◆ **YOUR OBJECTIVE**: Copy every entry below verbatim, except for images.

═══ DATA PROVIDED ═══

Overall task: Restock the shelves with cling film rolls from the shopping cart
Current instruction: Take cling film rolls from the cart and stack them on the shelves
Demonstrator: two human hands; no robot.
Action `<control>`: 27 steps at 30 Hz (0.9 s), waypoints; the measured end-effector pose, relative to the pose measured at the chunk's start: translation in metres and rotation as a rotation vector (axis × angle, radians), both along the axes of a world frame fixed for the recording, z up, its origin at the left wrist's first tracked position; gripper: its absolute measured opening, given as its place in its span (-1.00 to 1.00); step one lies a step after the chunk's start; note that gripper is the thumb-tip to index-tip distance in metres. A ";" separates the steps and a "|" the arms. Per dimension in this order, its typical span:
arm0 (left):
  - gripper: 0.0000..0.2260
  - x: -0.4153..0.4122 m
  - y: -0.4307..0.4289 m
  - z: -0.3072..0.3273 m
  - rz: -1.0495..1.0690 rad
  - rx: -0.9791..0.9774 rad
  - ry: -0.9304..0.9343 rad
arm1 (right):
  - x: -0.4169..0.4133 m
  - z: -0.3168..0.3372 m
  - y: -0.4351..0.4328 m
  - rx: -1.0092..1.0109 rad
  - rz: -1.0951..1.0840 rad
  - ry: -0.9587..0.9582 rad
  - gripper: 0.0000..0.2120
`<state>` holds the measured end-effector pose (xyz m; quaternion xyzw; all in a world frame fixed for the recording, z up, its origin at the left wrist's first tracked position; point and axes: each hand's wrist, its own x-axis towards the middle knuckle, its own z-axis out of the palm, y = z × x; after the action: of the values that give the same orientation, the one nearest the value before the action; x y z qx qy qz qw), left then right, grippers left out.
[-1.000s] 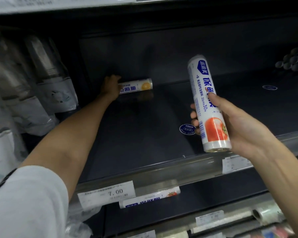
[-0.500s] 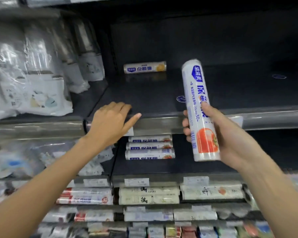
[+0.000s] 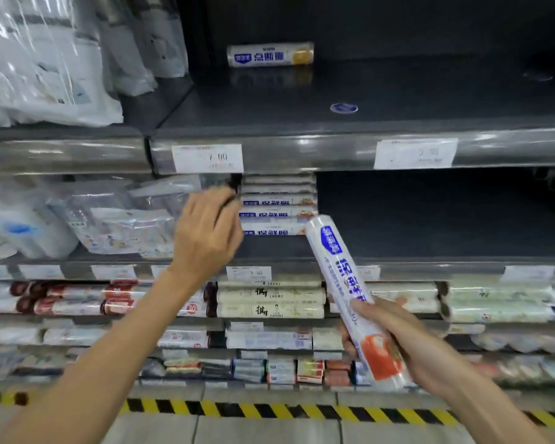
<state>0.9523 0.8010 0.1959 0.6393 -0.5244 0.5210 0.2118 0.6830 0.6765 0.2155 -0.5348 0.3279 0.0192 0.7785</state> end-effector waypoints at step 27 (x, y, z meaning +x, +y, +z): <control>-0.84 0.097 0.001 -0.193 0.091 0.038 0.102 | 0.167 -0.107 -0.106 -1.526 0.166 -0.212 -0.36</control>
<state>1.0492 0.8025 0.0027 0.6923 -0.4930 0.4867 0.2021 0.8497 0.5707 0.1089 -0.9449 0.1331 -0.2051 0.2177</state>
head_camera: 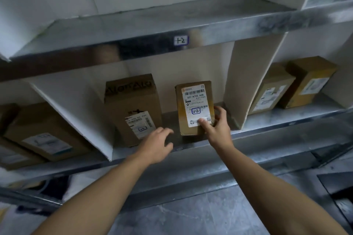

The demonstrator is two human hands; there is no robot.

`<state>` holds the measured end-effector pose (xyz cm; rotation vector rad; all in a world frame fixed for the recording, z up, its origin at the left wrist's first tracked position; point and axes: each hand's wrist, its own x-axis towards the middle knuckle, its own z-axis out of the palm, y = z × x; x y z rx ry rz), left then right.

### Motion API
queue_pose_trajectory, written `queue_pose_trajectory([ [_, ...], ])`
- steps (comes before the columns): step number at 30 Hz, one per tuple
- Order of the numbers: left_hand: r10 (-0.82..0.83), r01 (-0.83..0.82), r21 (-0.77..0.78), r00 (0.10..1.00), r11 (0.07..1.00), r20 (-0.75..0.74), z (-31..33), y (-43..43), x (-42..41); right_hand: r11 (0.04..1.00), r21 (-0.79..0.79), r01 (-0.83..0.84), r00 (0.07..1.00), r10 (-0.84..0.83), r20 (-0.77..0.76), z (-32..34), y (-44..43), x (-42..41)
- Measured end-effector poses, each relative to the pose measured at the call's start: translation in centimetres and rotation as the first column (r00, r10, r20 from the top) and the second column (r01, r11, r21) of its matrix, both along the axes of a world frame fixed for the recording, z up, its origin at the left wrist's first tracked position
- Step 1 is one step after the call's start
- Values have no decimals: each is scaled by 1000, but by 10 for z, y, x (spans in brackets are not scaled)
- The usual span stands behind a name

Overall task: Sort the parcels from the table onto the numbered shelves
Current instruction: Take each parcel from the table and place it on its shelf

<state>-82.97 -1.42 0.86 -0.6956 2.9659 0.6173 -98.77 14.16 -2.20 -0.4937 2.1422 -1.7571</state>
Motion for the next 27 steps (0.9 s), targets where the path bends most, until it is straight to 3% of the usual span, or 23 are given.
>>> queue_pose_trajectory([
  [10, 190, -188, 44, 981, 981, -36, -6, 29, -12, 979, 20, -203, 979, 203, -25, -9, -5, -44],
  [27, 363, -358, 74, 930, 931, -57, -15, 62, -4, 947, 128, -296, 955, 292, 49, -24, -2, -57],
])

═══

◆ **SOLUTION TO THIS PROBLEM**:
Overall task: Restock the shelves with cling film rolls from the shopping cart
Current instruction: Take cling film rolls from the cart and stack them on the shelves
Demonstrator: two human hands; no robot.
Action `<control>`: 27 steps at 30 Hz (0.9 s), waypoints; the measured end-effector pose, relative to the pose measured at the chunk's start: translation in metres and rotation as a rotation vector (axis × angle, radians), both along the axes of a world frame fixed for the recording, z up, its origin at the left wrist's first tracked position; gripper: its absolute measured opening, given as its place in its span (-1.00 to 1.00); step one lies a step after the chunk's start; note that gripper is the thumb-tip to index-tip distance in metres. A ";" separates the steps and a "|" the arms. Per dimension in this order, its typical span:
arm0 (left):
  - gripper: 0.0000..0.2260
  - x: -0.4153..0.4122 m
  - y: -0.4307..0.4289 m
  - z: -0.3072..0.3273 m
  - rz: -1.0495..1.0690 rad
  - rx: -0.9791..0.9774 rad
  - ry: -0.9304..0.9343 rad
arm1 (right):
  - x: -0.4169..0.4133 m
  - z: -0.3168..0.3372 m
  - y: -0.4351..0.4328 m
  - rx: -1.0092..1.0109 rad
  - rz: -1.0951..1.0840 rad
  - ry: -0.9587..0.9582 rad
  - gripper: 0.0000..0.2120
`<state>` holds the measured end-effector pose (xyz m; quaternion xyzw; all in a world frame fixed for the recording, z up, its origin at the left wrist's first tracked position; point and axes: each hand's wrist, its own x-axis towards the middle knuckle, its own z-axis out of the palm, y = z × x; after the action: of the values that give the same orientation, the one nearest the value before the action; x y z qx qy qz qw), left then right, grippers left out.
[-1.000s] 
[-0.500s] 
[+0.000s] 
<state>0.9523 0.8010 0.1959 0.6393 -0.5244 0.5210 0.2118 0.6830 0.6765 0.2155 -0.5348 0.3279 0.0192 0.7785</state> end-effector waypoints at step 27 (x, y, z meaning +x, +y, +z): <control>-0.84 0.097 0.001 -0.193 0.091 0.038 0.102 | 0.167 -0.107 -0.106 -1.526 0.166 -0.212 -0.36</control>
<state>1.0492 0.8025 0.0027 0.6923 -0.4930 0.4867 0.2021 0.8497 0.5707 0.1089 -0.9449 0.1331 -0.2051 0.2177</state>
head_camera: 

The demonstrator is two human hands; there is no robot.

`<state>` holds the measured end-effector pose (xyz cm; rotation vector rad; all in a world frame fixed for the recording, z up, its origin at the left wrist's first tracked position; point and axes: each hand's wrist, its own x-axis towards the middle knuckle, its own z-axis out of the palm, y = z × x; x y z rx ry rz), left then right.

### Motion API
queue_pose_trajectory, written `queue_pose_trajectory([ [_, ...], ])`
- steps (comes before the columns): step number at 30 Hz, one per tuple
- Order of the numbers: left_hand: r10 (-0.82..0.83), r01 (-0.83..0.82), r21 (-0.77..0.78), r00 (0.10..1.00), r11 (0.07..1.00), r20 (-0.75..0.74), z (-31..33), y (-43..43), x (-42..41); right_hand: r11 (0.04..1.00), r21 (-0.79..0.79), r01 (-0.83..0.84), r00 (0.07..1.00), r10 (-0.84..0.83), r20 (-0.77..0.76), z (-32..34), y (-44..43), x (-42..41)
- Measured end-effector poses, each relative to the pose measured at the call's start: translation in centimetres and rotation as the first column (r00, r10, r20 from the top) and the second column (r01, r11, r21) of its matrix, both along the axes of a world frame fixed for the recording, z up, its origin at the left wrist's first tracked position
- Step 1 is one step after the call's start
- Values have no decimals: each is scaled by 1000, but by 10 for z, y, x (spans in brackets are not scaled)
- The usual span stands behind a name

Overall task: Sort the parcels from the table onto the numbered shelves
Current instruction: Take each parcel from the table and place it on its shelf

<state>-82.97 -1.42 0.86 -0.6956 2.9659 0.6173 -98.77 14.16 -2.20 -0.4937 2.1422 -1.7571</state>
Motion for the next 27 steps (0.9 s), targets where the path bends most, until it is straight to 3% of the usual span, or 23 are given.
>>> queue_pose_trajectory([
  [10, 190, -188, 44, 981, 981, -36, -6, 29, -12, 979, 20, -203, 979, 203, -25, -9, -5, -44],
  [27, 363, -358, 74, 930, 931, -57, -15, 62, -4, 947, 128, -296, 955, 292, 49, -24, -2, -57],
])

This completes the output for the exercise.